El salto importante ocurre cuando el repositorio remoto se accede por SSH.

Aquí no se confía en “estar en la red correcta”. Se confía en identidades criptográficas.

El modelo real es este:

  • Cada desarrollador tiene una clave privada en su equipo.
  • El servidor guarda solo claves públicas autorizadas.
  • El acceso se concede por identidad, no por ubicación.

Si no tienes una clave válida, no hay acceso. No importa que conozcas la dirección del servidor.

Qué protege realmente SSH en un flujo Git

Cuando usas Git sobre SSH, se protegen tres aspectos críticos:

  • Quién accede al repositorio.
  • Qué puede hacer (leer, escribir).
  • Qué viaja por la red (todo va cifrado).

Los commits, los mensajes y los archivos no circulan en claro. Esto es exactamente el mismo principio que usan las plataformas profesionales por debajo.

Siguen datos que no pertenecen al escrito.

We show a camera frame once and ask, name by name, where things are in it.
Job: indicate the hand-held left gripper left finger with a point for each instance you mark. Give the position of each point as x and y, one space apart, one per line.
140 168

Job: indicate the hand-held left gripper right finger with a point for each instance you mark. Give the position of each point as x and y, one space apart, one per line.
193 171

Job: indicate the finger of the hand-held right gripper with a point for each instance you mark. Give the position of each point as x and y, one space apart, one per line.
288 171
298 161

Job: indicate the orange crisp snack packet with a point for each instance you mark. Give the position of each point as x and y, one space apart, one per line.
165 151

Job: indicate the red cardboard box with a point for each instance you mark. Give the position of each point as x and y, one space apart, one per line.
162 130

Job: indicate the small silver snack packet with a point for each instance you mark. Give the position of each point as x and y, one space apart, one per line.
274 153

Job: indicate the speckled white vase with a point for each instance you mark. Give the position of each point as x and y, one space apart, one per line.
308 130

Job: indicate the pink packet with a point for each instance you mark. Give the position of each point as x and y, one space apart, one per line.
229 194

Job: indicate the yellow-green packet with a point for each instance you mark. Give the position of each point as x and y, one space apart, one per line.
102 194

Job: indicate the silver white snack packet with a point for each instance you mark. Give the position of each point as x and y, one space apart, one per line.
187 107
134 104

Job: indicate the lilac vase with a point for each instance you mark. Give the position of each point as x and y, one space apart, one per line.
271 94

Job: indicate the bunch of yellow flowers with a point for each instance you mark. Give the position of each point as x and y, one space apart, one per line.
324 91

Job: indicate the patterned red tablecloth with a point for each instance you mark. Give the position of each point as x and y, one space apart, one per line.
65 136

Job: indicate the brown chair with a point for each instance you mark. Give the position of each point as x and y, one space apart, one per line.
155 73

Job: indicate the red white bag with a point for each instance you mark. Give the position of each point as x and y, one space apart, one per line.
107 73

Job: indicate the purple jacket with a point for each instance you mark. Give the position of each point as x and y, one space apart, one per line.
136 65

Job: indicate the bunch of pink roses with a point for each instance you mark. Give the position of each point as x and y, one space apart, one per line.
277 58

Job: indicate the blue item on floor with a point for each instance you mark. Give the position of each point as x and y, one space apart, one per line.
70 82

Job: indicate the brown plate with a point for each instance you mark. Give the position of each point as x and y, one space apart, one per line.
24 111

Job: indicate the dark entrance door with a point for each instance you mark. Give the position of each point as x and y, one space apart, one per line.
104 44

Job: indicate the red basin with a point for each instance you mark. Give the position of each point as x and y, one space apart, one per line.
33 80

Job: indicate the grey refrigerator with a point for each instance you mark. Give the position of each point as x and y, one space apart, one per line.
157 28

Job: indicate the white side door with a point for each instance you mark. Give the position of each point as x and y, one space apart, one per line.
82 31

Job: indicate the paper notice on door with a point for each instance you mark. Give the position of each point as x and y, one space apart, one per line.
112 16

El papel del repositorio bare en la seguridad

El uso de repositorios bare no es solo una cuestión técnica. Es una medida de seguridad funcional.

Un repositorio bare:

  • No contiene archivos editables.
  • No se abre con editores.
  • No permite “arreglos rápidos” manuales.

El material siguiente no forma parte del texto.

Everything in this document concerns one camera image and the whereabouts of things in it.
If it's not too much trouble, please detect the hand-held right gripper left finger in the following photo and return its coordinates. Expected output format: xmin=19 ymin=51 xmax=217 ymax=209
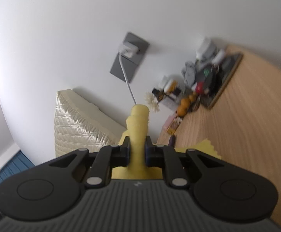
xmin=49 ymin=136 xmax=131 ymax=189

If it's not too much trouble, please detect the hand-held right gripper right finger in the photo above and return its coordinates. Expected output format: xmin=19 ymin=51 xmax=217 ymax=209
xmin=144 ymin=135 xmax=225 ymax=189

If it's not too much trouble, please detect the yellow cleaning cloth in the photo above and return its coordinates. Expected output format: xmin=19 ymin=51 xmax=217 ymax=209
xmin=111 ymin=104 xmax=222 ymax=181

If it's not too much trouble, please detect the white plastic container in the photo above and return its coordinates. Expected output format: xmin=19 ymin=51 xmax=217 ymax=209
xmin=195 ymin=37 xmax=216 ymax=61

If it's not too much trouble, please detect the pink flat box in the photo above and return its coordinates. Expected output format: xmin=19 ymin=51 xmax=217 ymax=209
xmin=160 ymin=114 xmax=185 ymax=136

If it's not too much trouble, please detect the white artificial flower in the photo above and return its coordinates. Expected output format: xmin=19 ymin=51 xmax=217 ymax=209
xmin=144 ymin=92 xmax=161 ymax=113

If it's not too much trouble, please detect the cream quilted headboard cushion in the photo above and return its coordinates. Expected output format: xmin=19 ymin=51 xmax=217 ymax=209
xmin=54 ymin=89 xmax=128 ymax=158

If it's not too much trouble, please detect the white and yellow bottle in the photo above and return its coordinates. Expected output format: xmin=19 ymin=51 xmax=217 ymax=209
xmin=163 ymin=78 xmax=178 ymax=93

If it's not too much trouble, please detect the grey patterned pouch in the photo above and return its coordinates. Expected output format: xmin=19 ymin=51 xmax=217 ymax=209
xmin=182 ymin=61 xmax=199 ymax=85

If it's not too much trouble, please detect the black round lid green mark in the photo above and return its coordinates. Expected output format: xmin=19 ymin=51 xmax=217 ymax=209
xmin=196 ymin=65 xmax=219 ymax=85

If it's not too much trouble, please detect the white charger plug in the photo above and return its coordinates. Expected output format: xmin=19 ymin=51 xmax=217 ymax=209
xmin=117 ymin=42 xmax=140 ymax=59

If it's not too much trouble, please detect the dark tray with wooden rim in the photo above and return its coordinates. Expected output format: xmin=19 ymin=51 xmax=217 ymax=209
xmin=196 ymin=52 xmax=244 ymax=111

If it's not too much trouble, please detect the blue ribbed fabric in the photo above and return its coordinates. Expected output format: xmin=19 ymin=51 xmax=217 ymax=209
xmin=0 ymin=149 xmax=36 ymax=200

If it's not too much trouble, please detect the white charger cable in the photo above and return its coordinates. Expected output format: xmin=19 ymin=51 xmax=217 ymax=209
xmin=119 ymin=54 xmax=137 ymax=106

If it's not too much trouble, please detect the grey wall outlet plate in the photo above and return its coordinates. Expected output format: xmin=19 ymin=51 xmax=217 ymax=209
xmin=109 ymin=32 xmax=150 ymax=83

Esto reduce errores humanos y evita modificaciones directas fuera del control de Git.

Cuando la red está mal configurada

Git no puede compensar una red insegura.

Si el servidor:

  • Usa usuarios compartidos.
  • Tiene puertos abiertos sin control.
  • No separa permisos.

Entonces Git sigue funcionando, pero el riesgo no está en Git, sino en la infraestructura. Git no sustituye a una buena configuración del sistema. Solo trabaja de forma segura cuando el entorno lo es.

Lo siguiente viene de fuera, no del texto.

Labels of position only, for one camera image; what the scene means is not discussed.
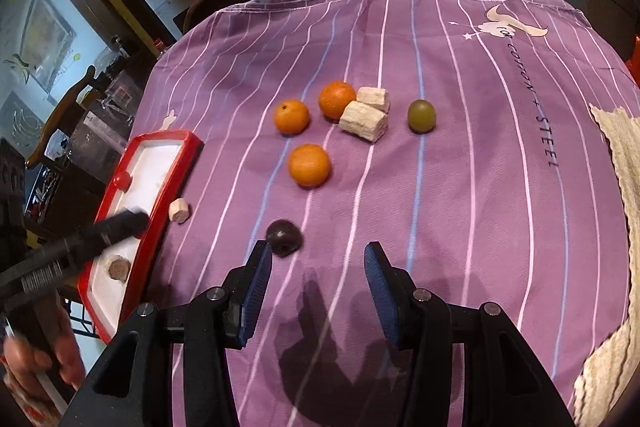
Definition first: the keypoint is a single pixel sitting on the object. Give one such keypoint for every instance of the green round fruit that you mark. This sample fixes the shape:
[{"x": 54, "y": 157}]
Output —
[{"x": 421, "y": 116}]

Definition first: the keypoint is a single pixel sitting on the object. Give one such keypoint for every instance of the orange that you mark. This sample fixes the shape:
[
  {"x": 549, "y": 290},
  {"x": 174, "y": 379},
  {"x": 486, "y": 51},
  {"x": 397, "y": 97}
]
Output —
[
  {"x": 291, "y": 117},
  {"x": 336, "y": 99},
  {"x": 309, "y": 164}
]

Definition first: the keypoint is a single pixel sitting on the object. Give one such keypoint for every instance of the red cherry tomato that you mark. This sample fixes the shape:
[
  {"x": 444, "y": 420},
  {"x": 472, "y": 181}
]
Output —
[{"x": 121, "y": 180}]

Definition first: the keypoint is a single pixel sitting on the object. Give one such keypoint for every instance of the framed wall picture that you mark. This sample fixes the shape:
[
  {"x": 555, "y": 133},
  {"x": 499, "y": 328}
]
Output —
[{"x": 45, "y": 32}]

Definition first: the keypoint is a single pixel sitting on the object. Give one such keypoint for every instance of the small peeled banana piece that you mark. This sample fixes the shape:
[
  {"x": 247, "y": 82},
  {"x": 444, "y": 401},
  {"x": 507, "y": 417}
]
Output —
[{"x": 179, "y": 211}]

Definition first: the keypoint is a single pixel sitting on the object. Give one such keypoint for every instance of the large beige wafer block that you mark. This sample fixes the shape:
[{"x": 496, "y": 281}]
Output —
[{"x": 363, "y": 121}]

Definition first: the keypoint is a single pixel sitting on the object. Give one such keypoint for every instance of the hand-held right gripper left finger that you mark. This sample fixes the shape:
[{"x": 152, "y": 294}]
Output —
[{"x": 252, "y": 292}]

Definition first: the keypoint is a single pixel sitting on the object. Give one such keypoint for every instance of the cream knitted cloth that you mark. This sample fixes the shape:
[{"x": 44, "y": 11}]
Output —
[{"x": 625, "y": 157}]

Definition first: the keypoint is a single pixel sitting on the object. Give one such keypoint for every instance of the brown capped mushroom piece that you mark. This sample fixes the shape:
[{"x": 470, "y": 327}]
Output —
[{"x": 118, "y": 268}]

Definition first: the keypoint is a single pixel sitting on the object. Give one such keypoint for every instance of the clear plastic container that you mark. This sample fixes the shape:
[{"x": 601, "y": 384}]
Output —
[{"x": 97, "y": 132}]

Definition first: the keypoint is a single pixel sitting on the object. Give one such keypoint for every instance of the dark purple plum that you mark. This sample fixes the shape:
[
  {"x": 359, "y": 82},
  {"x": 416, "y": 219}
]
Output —
[{"x": 284, "y": 234}]

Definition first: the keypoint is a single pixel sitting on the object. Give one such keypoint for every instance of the person's left hand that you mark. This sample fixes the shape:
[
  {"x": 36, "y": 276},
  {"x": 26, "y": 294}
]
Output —
[{"x": 67, "y": 357}]

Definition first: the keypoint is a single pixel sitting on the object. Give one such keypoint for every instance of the curved wooden chair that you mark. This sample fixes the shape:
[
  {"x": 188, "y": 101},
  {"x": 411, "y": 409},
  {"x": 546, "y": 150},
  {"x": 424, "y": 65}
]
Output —
[{"x": 75, "y": 92}]

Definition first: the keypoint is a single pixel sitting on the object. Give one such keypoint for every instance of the small beige wafer block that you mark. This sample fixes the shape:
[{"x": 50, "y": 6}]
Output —
[{"x": 374, "y": 98}]

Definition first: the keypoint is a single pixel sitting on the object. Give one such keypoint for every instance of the purple striped cloth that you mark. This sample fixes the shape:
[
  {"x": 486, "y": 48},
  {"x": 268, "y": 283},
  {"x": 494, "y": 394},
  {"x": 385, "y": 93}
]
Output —
[{"x": 475, "y": 207}]

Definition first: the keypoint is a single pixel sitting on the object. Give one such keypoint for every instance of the red rimmed white tray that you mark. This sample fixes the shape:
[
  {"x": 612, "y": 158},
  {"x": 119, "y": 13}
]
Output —
[{"x": 150, "y": 167}]

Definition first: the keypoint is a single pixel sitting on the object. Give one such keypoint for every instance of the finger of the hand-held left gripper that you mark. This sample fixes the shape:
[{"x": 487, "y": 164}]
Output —
[{"x": 115, "y": 229}]

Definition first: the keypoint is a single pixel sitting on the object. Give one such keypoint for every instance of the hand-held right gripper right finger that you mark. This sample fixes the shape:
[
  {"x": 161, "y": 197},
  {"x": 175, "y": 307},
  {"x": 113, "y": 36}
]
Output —
[{"x": 382, "y": 292}]

Seguridad técnica vs seguridad humana

Git protege el trabajo, pero no decide por las personas.

Git puede:

  • Registrar quién hizo qué.
  • Evitar pérdidas de datos.
  • Detectar conflictos.

Git no puede:

  • Validar decisiones.
  • Revisar calidad.
  • Evitar malas prácticas.

Por eso incluso sin GitHub, los equipos establecen normas simples: cuándo se publica, quién revisa, cómo se corrige. Git facilita el control, pero no impone disciplina.